Stored items:
----------------

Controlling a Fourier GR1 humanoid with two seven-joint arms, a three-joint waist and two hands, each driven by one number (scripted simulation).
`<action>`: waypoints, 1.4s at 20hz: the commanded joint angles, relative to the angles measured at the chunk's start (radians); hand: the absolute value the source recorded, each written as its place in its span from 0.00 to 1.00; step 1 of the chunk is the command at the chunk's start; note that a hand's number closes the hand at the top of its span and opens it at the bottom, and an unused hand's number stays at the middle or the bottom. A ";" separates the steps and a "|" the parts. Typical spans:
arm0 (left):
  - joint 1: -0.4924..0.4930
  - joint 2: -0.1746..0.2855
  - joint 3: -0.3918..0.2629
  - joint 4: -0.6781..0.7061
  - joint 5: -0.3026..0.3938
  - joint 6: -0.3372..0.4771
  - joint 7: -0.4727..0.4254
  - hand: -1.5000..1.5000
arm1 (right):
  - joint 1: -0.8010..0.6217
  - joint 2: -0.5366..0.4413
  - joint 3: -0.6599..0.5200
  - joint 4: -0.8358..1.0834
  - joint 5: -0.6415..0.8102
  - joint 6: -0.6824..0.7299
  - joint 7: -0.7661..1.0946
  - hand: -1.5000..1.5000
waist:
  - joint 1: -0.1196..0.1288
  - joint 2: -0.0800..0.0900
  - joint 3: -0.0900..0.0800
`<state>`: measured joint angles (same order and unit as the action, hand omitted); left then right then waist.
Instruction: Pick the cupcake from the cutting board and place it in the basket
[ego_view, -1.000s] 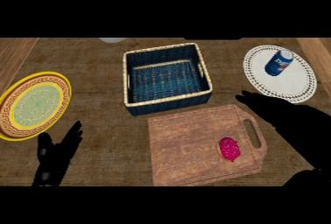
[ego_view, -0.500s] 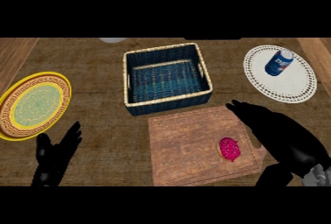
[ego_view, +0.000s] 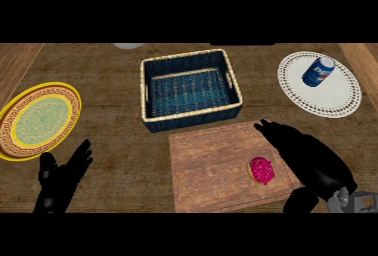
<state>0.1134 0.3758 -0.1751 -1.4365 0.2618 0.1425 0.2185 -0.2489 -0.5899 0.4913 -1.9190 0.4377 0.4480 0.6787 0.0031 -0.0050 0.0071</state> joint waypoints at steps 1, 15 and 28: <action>0.037 -0.033 -0.010 0.002 -0.030 0.007 0.024 0.50 | -0.019 0.057 -0.044 0.054 0.042 0.018 -0.029 0.00 | 0.002 0.005 -0.007; 0.017 -0.062 0.056 0.056 -0.064 -0.040 0.010 0.50 | 0.029 0.157 -0.005 0.226 0.235 0.018 -0.149 0.00 | 0.000 0.006 -0.007; -0.010 -0.085 0.081 0.031 -0.107 -0.075 0.062 0.50 | 0.013 0.248 -0.039 0.414 0.364 -0.035 -0.269 0.00 | 0.002 0.006 -0.007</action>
<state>0.1039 0.3020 -0.0887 -1.4166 0.1719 0.0737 0.2383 -0.2108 -0.3575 0.4760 -1.5972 0.7660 0.4405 0.4773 0.0040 -0.0066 0.0104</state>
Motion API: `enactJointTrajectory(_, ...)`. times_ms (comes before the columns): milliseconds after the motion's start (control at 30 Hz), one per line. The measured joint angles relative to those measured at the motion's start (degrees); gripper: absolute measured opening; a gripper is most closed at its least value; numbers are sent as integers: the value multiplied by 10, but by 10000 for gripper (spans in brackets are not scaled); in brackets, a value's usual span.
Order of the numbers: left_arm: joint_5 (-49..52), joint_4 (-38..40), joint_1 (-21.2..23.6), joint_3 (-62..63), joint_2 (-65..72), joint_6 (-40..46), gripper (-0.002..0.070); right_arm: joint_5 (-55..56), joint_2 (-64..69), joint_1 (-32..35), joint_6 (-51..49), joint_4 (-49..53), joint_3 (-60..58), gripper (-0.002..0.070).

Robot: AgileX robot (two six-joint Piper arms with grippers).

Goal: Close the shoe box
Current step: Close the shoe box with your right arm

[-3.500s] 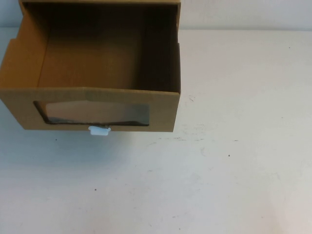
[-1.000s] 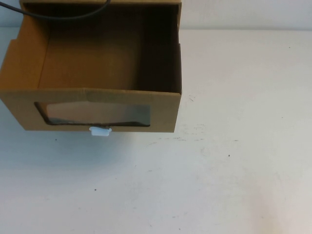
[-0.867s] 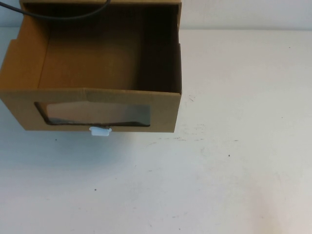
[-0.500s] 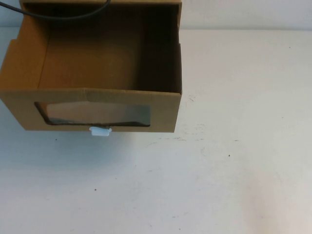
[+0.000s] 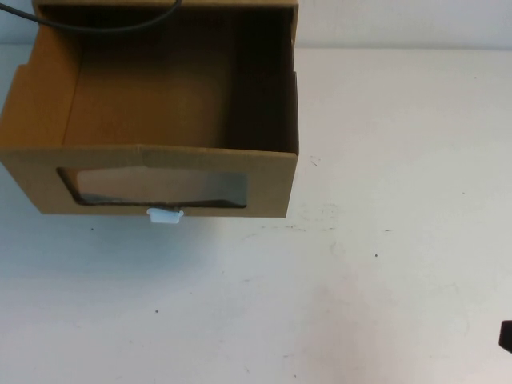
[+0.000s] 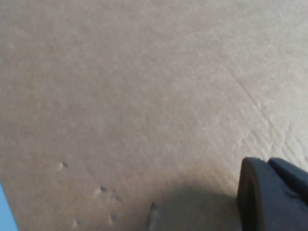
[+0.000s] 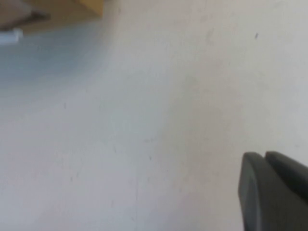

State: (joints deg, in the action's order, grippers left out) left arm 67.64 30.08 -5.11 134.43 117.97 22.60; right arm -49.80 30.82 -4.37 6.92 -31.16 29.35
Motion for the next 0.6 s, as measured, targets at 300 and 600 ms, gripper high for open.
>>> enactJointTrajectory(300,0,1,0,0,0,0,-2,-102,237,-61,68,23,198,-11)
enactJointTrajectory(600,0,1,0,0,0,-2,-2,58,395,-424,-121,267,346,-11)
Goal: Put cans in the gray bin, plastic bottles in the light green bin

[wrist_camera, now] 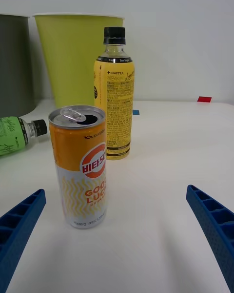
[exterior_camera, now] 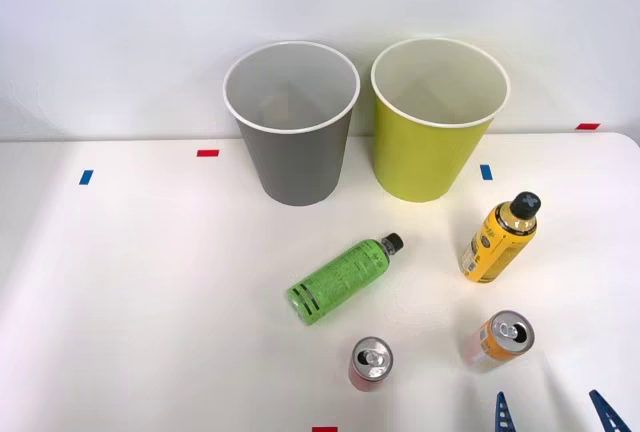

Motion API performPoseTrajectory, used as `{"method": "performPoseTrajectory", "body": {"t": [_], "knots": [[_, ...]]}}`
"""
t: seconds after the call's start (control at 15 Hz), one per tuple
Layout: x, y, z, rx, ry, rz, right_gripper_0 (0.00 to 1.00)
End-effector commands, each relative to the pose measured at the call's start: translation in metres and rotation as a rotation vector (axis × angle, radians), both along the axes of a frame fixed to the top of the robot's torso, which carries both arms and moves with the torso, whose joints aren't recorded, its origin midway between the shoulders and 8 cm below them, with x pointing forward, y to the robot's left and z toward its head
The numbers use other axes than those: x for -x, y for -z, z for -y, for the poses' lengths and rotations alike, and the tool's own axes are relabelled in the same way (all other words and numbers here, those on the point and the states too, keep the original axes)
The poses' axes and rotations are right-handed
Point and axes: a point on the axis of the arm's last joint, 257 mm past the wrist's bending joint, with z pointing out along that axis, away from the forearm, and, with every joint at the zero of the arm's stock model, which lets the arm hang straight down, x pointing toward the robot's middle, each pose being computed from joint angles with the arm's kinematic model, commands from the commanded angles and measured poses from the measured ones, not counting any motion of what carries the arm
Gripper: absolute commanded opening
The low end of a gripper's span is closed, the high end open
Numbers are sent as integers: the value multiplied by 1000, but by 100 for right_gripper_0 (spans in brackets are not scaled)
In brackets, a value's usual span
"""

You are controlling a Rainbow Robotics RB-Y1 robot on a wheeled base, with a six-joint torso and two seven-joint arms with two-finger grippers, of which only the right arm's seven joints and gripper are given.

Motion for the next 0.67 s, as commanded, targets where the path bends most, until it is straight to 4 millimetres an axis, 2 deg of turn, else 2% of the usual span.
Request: {"method": "performPoseTrajectory", "body": {"t": [0.07,0.67], "knots": [[0,0,0,0,0,0,100],[0,0,0,0,0,0,100]]}}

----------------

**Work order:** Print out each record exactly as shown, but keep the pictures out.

**Exercise result:**
Controlling a Fourier GR1 humanoid with two seven-joint arms, a three-joint waist and two hands, each driven by one number (scripted simulation).
`<action>`: waypoints, 1.4s at 20hz: the commanded joint angles, relative to the angles measured at the chunk's start (radians); hand: the absolute value the source recorded, each written as its place in its span from 0.00 to 1.00; step 1 of the chunk is the command at the chunk's start; note that a hand's number closes the hand at the top of its span and opens it at the bottom, and an unused hand's number stays at the middle or the bottom. A ";" separates the steps and a "|" the parts. Typical spans:
arm0 (left):
  - joint 1: -0.4924..0.4930
  - joint 2: -0.1746..0.2855
  - joint 3: -0.3918..0.2629
  - joint 4: -0.6781..0.7061
  - joint 5: -0.3026..0.3938
  - joint 6: -0.3372..0.4771
  - joint 7: -0.4727..0.4254
  - hand: -1.5000..1.5000
arm1 (right):
  - joint 1: -0.8010..0.6217
  - joint 2: -0.5366..0.4413
  - joint 3: -0.6599..0.5200
  - joint 4: -0.8358..1.0834
  - joint 5: -0.6415..0.8102
  - joint 6: -0.6824..0.7299
  - joint 7: -0.7661..1.0946
  - hand: -1.5000..1.5000
waist:
  - joint 1: -0.1196..0.1288
  - joint 2: -0.0800..0.0900
  - joint 3: -0.0900..0.0800
`<state>`: measured joint angles (same order and unit as the action, hand omitted); left then right then waist.
Instruction: Pick the cupcake from the cutting board and place it in the basket
[ego_view, -1.000s] 
[ego_view, -0.500s] 
[ego_view, +0.000s] 
<state>0.1134 0.3758 -0.1751 -1.4365 0.2618 0.1425 0.2185 -0.2489 -0.5899 0.4913 -1.9190 0.4377 0.4480 0.6787 0.0031 -0.0050 0.0071</state> joint waypoints at steps 1, 15 and 28: <action>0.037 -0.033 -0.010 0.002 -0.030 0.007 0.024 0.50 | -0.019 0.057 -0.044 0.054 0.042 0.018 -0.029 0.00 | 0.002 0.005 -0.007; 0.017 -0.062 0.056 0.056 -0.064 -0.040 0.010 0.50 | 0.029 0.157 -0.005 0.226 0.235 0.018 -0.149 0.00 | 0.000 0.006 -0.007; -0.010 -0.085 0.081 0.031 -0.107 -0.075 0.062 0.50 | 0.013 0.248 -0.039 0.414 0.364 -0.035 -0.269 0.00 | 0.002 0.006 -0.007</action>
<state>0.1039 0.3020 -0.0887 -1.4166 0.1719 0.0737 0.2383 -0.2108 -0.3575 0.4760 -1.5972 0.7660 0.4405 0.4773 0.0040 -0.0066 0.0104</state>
Motion API: `enactJointTrajectory(_, ...)`. times_ms (comes before the columns): milliseconds after the motion's start (control at 30 Hz), one per line. The measured joint angles relative to those measured at the motion's start (degrees); gripper: absolute measured opening; a gripper is most closed at its least value; numbers are sent as integers: the value multiplied by 10, but by 10000 for gripper (spans in brackets are not scaled); in brackets, a value's usual span.
Order of the numbers: left_arm: joint_5 (-49..52), joint_4 (-38..40), joint_1 (-21.2..23.6), joint_3 (-62..63), joint_2 (-65..72), joint_6 (-40..46), gripper (-0.002..0.070); right_arm: joint_5 (-55..56), joint_2 (-64..69), joint_1 (-32..35), joint_6 (-51..49), joint_4 (-49..53), joint_3 (-60..58), gripper (-0.002..0.070).

Robot: AgileX robot (two six-joint Piper arms with grippers).

Goal: Close the shoe box
Current step: Close the shoe box with your right arm

[-3.500s] 
[-1.000s] 
[-0.867s] 
[-0.500s] 
[+0.000s] 
[+0.000s] 
[+0.000s] 

State: (joints deg, in the action's order, grippers left out) left arm 67.64 30.08 -5.11 134.43 117.97 22.60; right arm -49.80 30.82 -4.37 6.92 -31.16 29.35
Motion for the next 0.6 s, as measured, targets at 300 and 600 ms, gripper high for open.
>>> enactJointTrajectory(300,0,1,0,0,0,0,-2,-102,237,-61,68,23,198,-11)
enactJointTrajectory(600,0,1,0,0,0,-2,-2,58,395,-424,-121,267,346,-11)
Goal: Put cans in the gray bin, plastic bottles in the light green bin

[wrist_camera, now] 
[exterior_camera, now] 

Motion API performPoseTrajectory, used as `{"method": "performPoseTrajectory", "body": {"t": [_], "knots": [[_, ...]]}}`
"""
t: seconds after the call's start (control at 15 Hz), one per tuple
Layout: x, y, z, rx, ry, rz, right_gripper_0 (0.00 to 1.00)
End-effector commands, each relative to the pose measured at the call's start: translation in metres and rotation as a rotation vector (axis × angle, radians), both along the axes of a frame fixed to the top of the robot's torso, which carries both arms and moves with the torso, whose joints aren't recorded, its origin midway between the shoulders and 8 cm below them, with x pointing forward, y to the robot's left and z toward its head
The numbers use other axes than those: x for -x, y for -z, z for -y, for the poses' lengths and rotations alike, and the tool's own axes are relabelled in the same way (all other words and numbers here, those on the point and the states too, keep the original axes)
The poses' axes and rotations are right-handed
Point and axes: a point on the axis of the arm's last joint, 257 mm past the wrist's bending joint, with z pointing out along that axis, away from the forearm, and, with every joint at the zero of the arm's stock model, which lets the arm hang straight down, x pointing toward the robot's middle, each pose being computed from joint angles with the arm's kinematic model, commands from the commanded angles and measured poses from the measured ones, not counting any motion of what carries the arm
Gripper: absolute commanded opening
The low end of a gripper's span is closed, the high end open
Numbers are sent as integers: the value multiplied by 1000, but by 100 for right_gripper_0 (spans in brackets are not scaled)
In brackets, a value's usual span
"""

You are controlling a Rainbow Robotics RB-Y1 robot on a wheeled base, with a six-joint torso and two seven-joint arms with two-finger grippers, of which only the right arm's seven joints and gripper are given.

Motion for the next 0.67 s, as commanded, targets where the path bends most, until it is straight to 4 millimetres an axis, 2 deg of turn, else 2% of the usual span.
Request: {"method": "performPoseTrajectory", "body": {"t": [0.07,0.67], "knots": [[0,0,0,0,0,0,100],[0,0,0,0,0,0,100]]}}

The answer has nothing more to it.